● EXERCISE PROMPT: The reply must reproduce each line below exactly.

↓↓↓

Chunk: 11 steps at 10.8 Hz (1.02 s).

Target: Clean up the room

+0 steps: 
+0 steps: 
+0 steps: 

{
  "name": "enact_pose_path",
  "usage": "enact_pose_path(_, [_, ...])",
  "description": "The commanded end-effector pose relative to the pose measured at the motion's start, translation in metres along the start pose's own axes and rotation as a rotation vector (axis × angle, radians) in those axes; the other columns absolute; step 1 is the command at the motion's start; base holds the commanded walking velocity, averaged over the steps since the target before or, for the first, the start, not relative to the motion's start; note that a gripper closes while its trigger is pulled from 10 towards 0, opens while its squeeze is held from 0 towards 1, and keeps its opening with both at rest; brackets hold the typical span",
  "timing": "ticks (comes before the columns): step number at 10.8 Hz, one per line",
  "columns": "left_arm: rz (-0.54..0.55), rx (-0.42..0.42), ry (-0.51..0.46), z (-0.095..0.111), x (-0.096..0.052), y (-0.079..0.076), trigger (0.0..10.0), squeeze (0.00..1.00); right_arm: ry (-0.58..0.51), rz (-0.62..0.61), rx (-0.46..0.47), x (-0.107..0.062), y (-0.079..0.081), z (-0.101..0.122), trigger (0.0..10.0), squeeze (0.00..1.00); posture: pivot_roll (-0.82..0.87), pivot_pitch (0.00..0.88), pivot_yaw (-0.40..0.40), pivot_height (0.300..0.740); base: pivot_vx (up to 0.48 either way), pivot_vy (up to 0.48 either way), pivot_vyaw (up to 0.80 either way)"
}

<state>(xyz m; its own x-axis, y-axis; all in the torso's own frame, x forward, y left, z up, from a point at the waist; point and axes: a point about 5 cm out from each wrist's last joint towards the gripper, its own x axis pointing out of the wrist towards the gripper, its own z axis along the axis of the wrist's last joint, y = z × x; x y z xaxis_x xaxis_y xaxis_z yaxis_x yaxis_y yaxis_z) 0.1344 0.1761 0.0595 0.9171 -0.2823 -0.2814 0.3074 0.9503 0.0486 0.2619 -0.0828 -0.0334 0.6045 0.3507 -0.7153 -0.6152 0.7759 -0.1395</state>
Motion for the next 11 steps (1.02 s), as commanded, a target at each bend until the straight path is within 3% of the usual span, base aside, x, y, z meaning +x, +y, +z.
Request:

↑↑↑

● ANSWER BELOW:
Chunk: 11 steps at 10.8 Hz (1.02 s).

Target: Clean up the room

+0 steps: 
+0 steps: 
+0 steps: 

{
  "name": "enact_pose_path",
  "usage": "enact_pose_path(_, [_, ...])",
  "description": "The commanded end-effector pose relative to the pose measured at the motion's start, translation in metres along the start pose's own axes and rotation as a rotation vector (axis × angle, radians) in those axes; the other columns absolute; step 1 is the command at the motion's start; base holds the commanded walking velocity, averaged over the steps since the target before or, for the first, the start, not relative to the motion's start; note that a gripper closes while its trigger is pulled from 10 towards 0, opens while its squeeze is held from 0 towards 1, and keeps its opening with both at rest; brackets hold the typical span",
  "timing": "ticks (comes before the columns): step number at 10.8 Hz, one per line",
  "columns": "left_arm: rz (-0.54..0.55), rx (-0.42..0.42), ry (-0.51..0.46), z (-0.095..0.111), x (-0.096..0.052), y (-0.079..0.076), trigger (0.0..10.0), squeeze (0.00..1.00); right_arm: ry (-0.58..0.51), rz (-0.62..0.61), rx (-0.46..0.47), x (-0.107..0.062), y (-0.079..0.081), z (-0.101..0.122), trigger (0.0..10.0), squeeze (0.00..1.00); posture: pivot_roll (-0.82..0.87), pivot_pitch (0.00..0.88), pivot_yaw (-0.40..0.40), pivot_height (0.300..0.740); base: pivot_vx (up to 0.48 either way), pivot_vy (up to 0.48 either way), pivot_vyaw (up to 0.80 either way)"
}

<state>(xyz m; its own x-axis, y-axis; all in the torso's own frame, x forward, y left, z up, from a point at the waist; point and axes: a point about 5 cm out from each wrist's last joint towards the gripper, its own x axis pointing out of the wrist towards the gripper, its own z axis along the axis of the wrist's last joint, y = z × x; x y z xaxis_x xaxis_y xaxis_z yaxis_x yaxis_y yaxis_z) 0.1344 0.1761 0.0595 0.9171 -0.2823 -0.2814 0.3074 0.9503 0.0486 0.2619 -0.0828 -0.0334 0.6045 0.3507 -0.7153 -0.6152 0.7759 -0.1395</state>
Motion for the next 11 steps (1.02 s), as commanded, a target at each bend until the straight path is within 3% of the usual span, base aside, x, y, z meaning +x, +y, +z.
Request:

There is no more to this output.